Josh Hallett
- Born: Joshua Hallett 6 September 2000 (age 25) Southend-on-Sea, England
- Height: 1.79 m (5 ft 10 in)
- Weight: 85 kg (13 st 5 lb)
- School: New Hall School

Rugby union career
- Position: Centre
- Current team: Saracens

Amateur team(s)
- Years: Team / Apps / (Points)
- –: Southend Saxons

Senior career
- Years: Team / Apps / (Points)
- 2019–2025: Saracens / 23 / (10)
- 2019–2020: →Old Albanian / 11 / (30)
- 2020–2025: →Ampthill / 23 / (35)
- Correct as of 16 May 2025

International career
- Years: Team / Apps / (Points)
- 2018: England U18 / 3 / (0)
- Correct as of 24 September 2022

= Josh Hallett =

English rugby union player

Joshua Hallett is an English professional rugby union player, who currently plays as a centre for Premiership Rugby side Saracens.

== Early life ==
Hallett was born in Southend-on-Sea and grew up in Leigh. He began playing youth rugby for Southend, and continued his education in the sport at New Hall School, under the tutelage of Tom Taylor, before joining Saracens in 2016.

== Club career ==
Hallett was recruited into the Saracens junior academy aged 16 and played in the Under-18s Academy League during his first year. Injury ruled him for much of the 2017–18 season, but following his recovery, he featured for the Saracens 7s side in various tournaments, which included success in the Premiership Rugby Sevens Series. Hallett graduated into the senior academy in 2019 and made his Premiership debut a year later, at the age of 20, as a substitute in a 40–17 victory over Exeter Chiefs. In the subsequent two seasons, he was dual-registered with both Saracens and Ampthill, making appearances for both in the Premiership, RFU Championship and Premiership Rugby Cup.

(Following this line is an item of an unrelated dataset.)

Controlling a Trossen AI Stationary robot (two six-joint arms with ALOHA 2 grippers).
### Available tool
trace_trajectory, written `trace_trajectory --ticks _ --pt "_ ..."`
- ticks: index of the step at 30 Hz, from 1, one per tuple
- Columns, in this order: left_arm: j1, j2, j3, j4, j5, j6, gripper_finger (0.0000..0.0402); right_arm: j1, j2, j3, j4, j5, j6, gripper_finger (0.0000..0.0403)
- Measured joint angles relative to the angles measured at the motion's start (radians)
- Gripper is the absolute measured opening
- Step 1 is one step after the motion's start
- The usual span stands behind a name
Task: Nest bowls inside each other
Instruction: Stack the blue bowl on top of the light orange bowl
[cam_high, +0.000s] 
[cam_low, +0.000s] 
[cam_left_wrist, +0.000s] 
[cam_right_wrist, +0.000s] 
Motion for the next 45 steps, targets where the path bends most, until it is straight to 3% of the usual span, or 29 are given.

Prior to the 2022–23 season, Hallett was promoted into the Saracens first-team squad. In his first competitive appearance as a full-time senior player in September 2022, he scored his first try, after coming off the bench during a 41–39 win against Gloucester.

== International career ==
Hallett represented England at numerous age-group levels as a teenager, including U16s and U17s. Among his notable appearances was being called up to the England U18s squad for their tour of South Africa in 2018.